One of the major things that had to be let go because of the present circumstances is the large-sized camera sensors that had penetrated the under-10k segment last year. The Realme 5 had a 48MP camera, along with the Realme 5i and Realme 5s, and all of them were under Rs 10,000. Not the latest crop of smartphones though. The Realme C12 only manages a 13MP primary shooter with f/2.2 aperture, along with a 2MP B/W camera and a 2MP macro lens. No ultrawide lens either.
Yet, while the Realme C12 fails to impress on paper, the photos themselves were anything but so. The 13MP primary camera was fun to shoot with. The shutter response is near-instant, and the camera produces bright, vibrant colours by turning up the saturation and contrasts in photos. So, while the details are nothing like what you’d get even a year before, the quality of the images themselves have improved. The dynamic range is far better and photos come out looking punchy and colourful.
There’s even a Night Mode in place, and can be used to shoot still objects at low light. The mechanism is the same as what other more expensive smartphones offer, and the results come out well enough for a budget smartphone. I particularly liked how the camera was able to bright out sharp text from an overexposed area, using multi-frame rendering.
The B/W lens offers a bunch of filters and a portrait mode, and along with the macro lens, are the only things making the camera versatile. Sorely missed is an ultrawide lens which had started to become a staple in this segment.
Realme C12 – what it gets right, where it falters
Even when compared against last year’s smartphones priced the same as the Realme C12, the C12 looks disappointing on paper.

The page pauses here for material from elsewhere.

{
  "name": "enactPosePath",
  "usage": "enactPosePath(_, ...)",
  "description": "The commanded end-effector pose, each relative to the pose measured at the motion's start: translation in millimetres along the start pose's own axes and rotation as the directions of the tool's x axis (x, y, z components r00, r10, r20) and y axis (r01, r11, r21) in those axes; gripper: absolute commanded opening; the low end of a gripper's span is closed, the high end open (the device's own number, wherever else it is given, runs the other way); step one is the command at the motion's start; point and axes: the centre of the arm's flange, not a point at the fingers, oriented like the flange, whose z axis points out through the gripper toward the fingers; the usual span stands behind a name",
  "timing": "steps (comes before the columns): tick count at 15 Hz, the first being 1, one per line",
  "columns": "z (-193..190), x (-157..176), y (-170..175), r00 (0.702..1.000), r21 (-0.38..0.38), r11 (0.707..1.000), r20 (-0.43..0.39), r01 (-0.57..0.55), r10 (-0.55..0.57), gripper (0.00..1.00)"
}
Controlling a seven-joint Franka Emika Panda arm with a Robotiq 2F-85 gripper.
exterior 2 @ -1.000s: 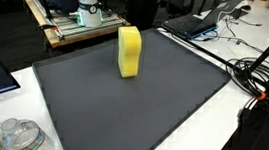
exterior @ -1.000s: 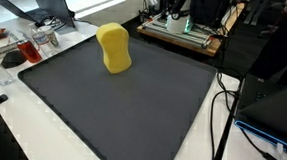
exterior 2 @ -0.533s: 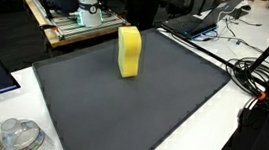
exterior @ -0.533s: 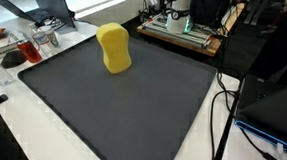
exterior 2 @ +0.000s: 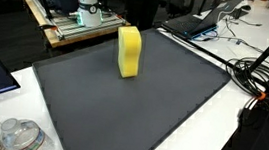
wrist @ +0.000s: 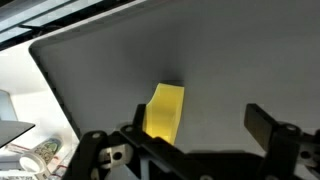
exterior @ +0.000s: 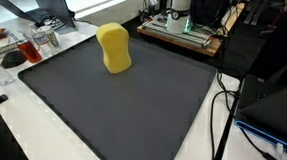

It lacks that extra punch delivered by a 48MP camera, or a mid-range Snapdragon chipset. But what it does with the hardware in place is also not all that bad. There is indeed a dip in raw performance, which is perceivable in real-world usage and gaming, but the basic usage like browsing, calling and texting work just fine. So as an entry-level smartphone, the Realme C12 is a good deal. But expect anything more from it, and that’s when this will start to feel disappointing.
As for alternatives, the Redmi 9 Prime, priced just slightly more than the C12, offers a remarkable upgrade in performance, while the Realme Narzo 10A offers better gaming performance at the same price. Buy the Realme C12 if a marathon battery is what you’re after, but do keep in mind the constraints the phone will put you in.